#### [Entries provided]

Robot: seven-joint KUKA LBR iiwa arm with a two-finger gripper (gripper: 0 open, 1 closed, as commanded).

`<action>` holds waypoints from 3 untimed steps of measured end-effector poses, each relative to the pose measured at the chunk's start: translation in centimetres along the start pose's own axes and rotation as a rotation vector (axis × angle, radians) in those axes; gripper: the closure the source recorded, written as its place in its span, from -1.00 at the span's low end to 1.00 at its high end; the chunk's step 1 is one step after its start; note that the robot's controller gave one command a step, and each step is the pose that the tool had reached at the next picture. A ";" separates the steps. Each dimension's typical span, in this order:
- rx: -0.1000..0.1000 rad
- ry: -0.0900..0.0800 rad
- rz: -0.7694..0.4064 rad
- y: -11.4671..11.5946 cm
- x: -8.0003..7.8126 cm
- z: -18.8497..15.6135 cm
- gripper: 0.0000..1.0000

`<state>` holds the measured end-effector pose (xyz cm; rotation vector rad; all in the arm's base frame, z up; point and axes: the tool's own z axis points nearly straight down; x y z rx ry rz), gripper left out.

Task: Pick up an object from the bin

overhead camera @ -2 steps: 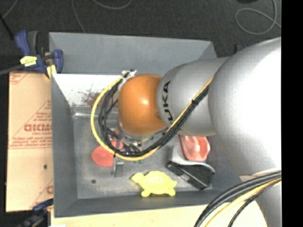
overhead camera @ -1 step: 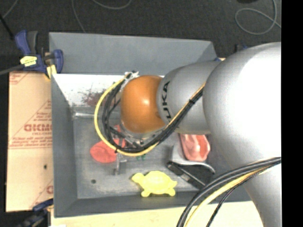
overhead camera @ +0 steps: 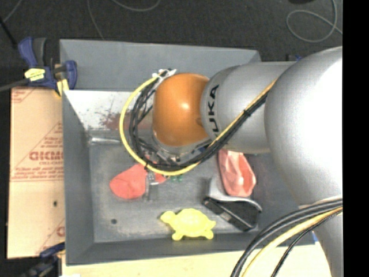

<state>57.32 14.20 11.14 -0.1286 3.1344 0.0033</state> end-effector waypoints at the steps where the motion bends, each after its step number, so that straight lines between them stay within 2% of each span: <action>1: -0.001 -0.007 -0.011 0.3 0.5 1.8 -1.00; 2: -0.001 -0.005 -0.076 0.0 -1.6 4.0 1.00; 3: -0.001 -0.005 -0.076 0.0 -1.6 4.0 1.00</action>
Offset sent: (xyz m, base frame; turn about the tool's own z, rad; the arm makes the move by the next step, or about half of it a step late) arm 0.0141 0.0018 -0.0414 -0.0791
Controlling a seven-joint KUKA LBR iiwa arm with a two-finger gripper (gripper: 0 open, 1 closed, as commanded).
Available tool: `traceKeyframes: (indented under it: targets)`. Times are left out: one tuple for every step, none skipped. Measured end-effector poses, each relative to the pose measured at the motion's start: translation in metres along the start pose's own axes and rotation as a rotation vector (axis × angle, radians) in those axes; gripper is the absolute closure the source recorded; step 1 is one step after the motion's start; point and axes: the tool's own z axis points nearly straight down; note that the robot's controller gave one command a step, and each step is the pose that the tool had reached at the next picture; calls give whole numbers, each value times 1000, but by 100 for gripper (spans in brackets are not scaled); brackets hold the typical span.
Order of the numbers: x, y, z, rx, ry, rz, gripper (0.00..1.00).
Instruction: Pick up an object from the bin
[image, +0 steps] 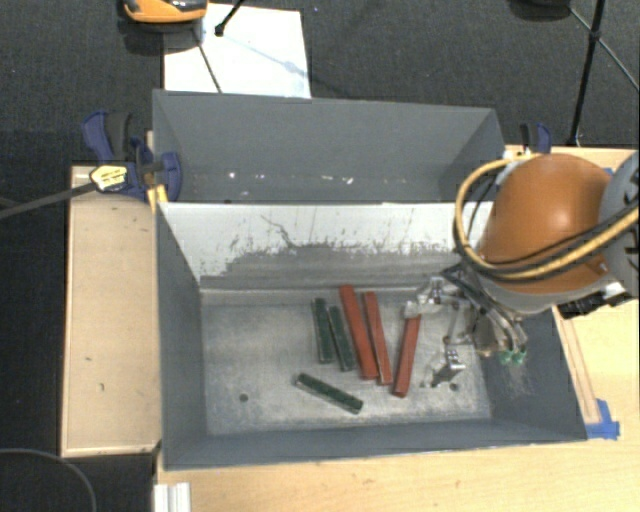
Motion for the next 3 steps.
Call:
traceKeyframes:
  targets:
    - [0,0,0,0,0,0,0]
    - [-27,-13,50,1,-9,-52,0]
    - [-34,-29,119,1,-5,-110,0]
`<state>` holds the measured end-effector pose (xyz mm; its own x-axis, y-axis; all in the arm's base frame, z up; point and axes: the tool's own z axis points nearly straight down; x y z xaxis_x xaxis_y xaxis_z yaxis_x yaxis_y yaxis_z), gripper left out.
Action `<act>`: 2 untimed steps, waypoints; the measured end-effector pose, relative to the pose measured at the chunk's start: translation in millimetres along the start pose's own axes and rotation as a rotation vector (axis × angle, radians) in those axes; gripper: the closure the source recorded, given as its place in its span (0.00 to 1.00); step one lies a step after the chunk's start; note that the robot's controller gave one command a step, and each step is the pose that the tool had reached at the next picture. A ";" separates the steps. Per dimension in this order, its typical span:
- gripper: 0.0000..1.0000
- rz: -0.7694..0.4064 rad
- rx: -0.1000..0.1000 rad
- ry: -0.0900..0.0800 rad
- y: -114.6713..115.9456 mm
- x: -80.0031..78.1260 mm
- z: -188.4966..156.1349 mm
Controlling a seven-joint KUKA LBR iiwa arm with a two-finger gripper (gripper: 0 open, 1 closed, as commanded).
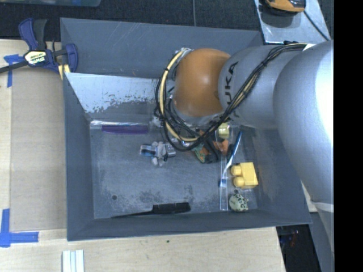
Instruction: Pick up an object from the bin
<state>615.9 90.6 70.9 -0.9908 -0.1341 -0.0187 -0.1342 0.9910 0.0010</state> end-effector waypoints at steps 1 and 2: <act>1.00 0.046 -0.001 0.000 4.5 10.5 -1.3; 1.00 0.045 -0.001 0.000 4.6 10.5 -1.3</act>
Offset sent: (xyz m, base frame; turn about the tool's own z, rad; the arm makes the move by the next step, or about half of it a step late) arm 0.0000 0.0000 0.0000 0.0000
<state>604.9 93.7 72.1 -0.9959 -0.0890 -0.0188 -0.0890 0.9960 0.0032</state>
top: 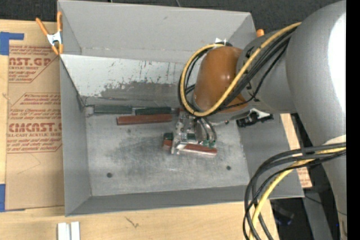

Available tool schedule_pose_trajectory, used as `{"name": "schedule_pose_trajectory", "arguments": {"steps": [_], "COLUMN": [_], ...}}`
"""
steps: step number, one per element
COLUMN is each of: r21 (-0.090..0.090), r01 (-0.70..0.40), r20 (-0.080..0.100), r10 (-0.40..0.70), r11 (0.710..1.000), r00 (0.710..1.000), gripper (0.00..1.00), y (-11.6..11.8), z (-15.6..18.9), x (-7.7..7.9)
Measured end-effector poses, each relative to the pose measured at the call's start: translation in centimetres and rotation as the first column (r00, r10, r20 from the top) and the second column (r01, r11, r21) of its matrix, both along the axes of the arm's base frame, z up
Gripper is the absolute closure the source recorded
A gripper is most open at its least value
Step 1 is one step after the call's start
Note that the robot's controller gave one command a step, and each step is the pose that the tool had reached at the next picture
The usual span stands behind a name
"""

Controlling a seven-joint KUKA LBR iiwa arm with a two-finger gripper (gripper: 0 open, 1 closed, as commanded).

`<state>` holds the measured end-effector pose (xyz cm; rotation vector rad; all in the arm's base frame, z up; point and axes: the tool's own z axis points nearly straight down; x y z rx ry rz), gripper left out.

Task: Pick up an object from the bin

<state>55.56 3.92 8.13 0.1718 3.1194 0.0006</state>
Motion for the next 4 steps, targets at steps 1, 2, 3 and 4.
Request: {"name": "schedule_pose_trajectory", "arguments": {"steps": [1, 2, 3, 4], "r21": [0.0, 0.0, 0.0, 0.001], "r01": [0.0, 0.0, 0.0, 0.0], "r20": [-0.003, -0.013, -0.013, -0.015], "r10": [0.0, 0.0, 0.0, 0.0], "r11": [1.0, 1.0, 1.0, 1.0], "r00": [1.0, 1.0, 1.0, 1.0], "gripper": [1.0, 1.0, 1.0, 1.0], "y": [0.0, 0.0, 0.0, 0.1], "z": [0.1, 1.0, 1.7, 2.2], "x": [0.0, -0.2, -0.1, -0.1]}}
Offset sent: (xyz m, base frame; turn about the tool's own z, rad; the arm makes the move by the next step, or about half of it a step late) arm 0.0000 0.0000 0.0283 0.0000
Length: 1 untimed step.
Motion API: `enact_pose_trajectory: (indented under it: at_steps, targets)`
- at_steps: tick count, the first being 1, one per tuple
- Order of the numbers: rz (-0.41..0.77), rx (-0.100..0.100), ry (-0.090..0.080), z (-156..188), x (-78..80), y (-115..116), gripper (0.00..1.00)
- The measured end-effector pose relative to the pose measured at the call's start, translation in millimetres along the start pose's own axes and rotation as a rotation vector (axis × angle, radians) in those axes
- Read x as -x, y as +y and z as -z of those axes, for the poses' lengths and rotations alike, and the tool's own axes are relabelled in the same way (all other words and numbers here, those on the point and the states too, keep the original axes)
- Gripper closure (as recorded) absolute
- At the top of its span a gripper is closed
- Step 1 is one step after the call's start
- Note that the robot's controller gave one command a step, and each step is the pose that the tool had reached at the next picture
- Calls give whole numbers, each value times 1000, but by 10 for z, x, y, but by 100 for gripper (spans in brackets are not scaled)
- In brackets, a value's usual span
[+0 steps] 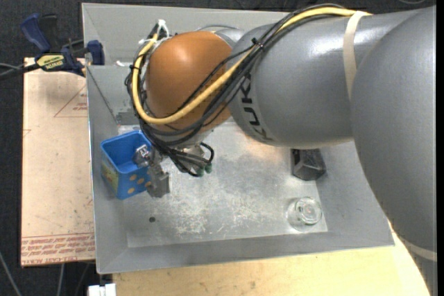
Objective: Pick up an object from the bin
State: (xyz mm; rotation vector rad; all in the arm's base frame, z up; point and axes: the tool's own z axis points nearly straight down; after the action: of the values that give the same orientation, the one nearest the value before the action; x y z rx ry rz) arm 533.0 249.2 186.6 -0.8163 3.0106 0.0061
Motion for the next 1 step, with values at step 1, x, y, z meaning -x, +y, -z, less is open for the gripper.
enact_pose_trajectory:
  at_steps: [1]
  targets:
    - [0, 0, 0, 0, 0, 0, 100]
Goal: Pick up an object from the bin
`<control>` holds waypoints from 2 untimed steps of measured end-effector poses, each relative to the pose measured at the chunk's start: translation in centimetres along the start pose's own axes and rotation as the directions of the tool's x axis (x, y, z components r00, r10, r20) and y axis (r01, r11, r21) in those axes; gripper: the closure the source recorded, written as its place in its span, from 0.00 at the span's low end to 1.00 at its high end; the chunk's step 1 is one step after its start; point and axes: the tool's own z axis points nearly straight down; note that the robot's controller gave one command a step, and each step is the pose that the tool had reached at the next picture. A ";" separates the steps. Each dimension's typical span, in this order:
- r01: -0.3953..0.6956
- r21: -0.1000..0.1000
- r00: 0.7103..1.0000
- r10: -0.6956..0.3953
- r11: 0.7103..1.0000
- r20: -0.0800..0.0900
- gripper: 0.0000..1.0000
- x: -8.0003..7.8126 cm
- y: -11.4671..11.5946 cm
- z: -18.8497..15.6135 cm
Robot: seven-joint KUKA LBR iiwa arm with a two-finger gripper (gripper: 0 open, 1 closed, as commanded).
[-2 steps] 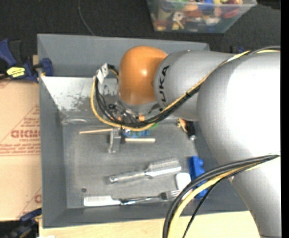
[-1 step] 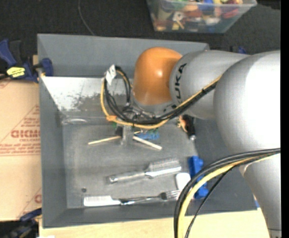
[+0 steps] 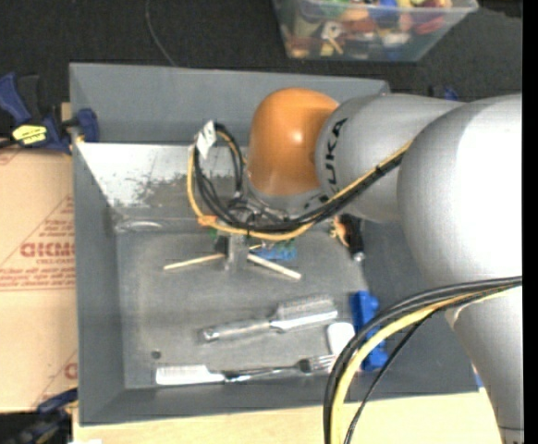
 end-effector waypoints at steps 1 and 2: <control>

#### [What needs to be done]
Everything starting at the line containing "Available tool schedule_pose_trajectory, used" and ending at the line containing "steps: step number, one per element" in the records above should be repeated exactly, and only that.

#### [Your response]
Available tool schedule_pose_trajectory, used as `{"name": "schedule_pose_trajectory", "arguments": {"steps": [_], "COLUMN": [_], ...}}`
"""
steps: step number, one per element

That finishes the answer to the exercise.